Beneficial effects of bariatric surgery were also seen in patients with MASLD and MASH. A recent meta-analysis including more than 2,000 patients with MASLD undergoing bariatric surgery suggested significant improvements of biochemical and histological markers of MASLD, with slowing of disease progression and even resolution of liver fibrosis in 30% of included patients [91]. Bariatric surgery can therefore be considered in patients fulfilling eligibility criteria, as the surgical intervention is considered safe and effective in this patient cohort. In patients with decompensated liver cirrhosis, metabolic surgery is associated with elevated levels of postoperative mortality and is therefore not routinely recommended [31].
Conclusion
MASLD affects up to a third of the world population and is associated with a high risk for cardiovascular disease and associated adverse events.
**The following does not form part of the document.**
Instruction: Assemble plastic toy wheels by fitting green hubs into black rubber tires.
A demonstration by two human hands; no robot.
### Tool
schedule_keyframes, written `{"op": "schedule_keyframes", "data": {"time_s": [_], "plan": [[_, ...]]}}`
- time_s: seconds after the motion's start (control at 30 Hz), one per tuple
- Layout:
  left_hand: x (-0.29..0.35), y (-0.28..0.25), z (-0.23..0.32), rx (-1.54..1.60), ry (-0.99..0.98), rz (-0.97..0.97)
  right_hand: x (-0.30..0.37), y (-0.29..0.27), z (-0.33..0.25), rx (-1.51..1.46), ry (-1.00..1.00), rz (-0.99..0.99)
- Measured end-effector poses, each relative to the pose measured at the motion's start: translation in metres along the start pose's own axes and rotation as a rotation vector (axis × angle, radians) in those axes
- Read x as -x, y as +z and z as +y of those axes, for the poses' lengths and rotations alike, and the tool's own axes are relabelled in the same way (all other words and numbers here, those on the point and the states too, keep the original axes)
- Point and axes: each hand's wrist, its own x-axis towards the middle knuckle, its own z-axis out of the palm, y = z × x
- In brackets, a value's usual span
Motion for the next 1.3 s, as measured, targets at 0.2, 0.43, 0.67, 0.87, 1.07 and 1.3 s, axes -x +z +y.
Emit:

Therefore, such patients require a multi-modal treatment approach including regular cardiovascular risk assessments and optimization of cardiometabolic risk factors to prevent cardiovascular disease and adverse cardiovascular events. Such an approach should include, but not be limited to, regular physical activity, a healthy diet and weight loss as well as optimization of blood pressure, dysglycemia and hyperlipidemia. Statin therapy is safe and beneficial across the spectrum of MASLD and MASH and mildly elevated transaminases should not prevent providers to prescribe or continue with statin therapy in patients fulfilling clinical practice guideline recommendations. Novel approaches with evidence for lipid specific beneficial effects include the GLP-1 receptor agonist family. Data from larger phase III trials are therefore eagerly awaited.
Key References
Younossi ZM, Golabi P, Paik JM, Henry A, Van Dongen C, Henry L. The global epidemiology of nonalcoholic fatty liver disease (NAFLD) and nonalcoholic steatohepatitis (NASH): a systematic review. Hepatology. 2023 Apr;77(4):1335. Findings from this review demonstrate the increasing global burden of MASLD and MASH. Targher G, Byrne CD, Tilg H. NAFLD and increased risk of cardiovascular disease: clinical associations, pathophysiological mechanisms and pharmacological implications. Gut. 2020 Sep;69(9):1691–705. Finding from this review highlight the interplay between MASLD and cardiovascular disease. Rinella ME, Neuschwander-Tetri BA, Siddiqui MS, Abdelmalek MF, Caldwell S, Barb D, et al. AASLD Practice Guidance on the clinical assessment and management of nonalcoholic fatty liver disease. Hepatology. 2023 May;77(5):1797. Current clinical practice guidelines on the management of nonalcoholic fatty liver disease issued by the American Association for the Study of Liver Diseases.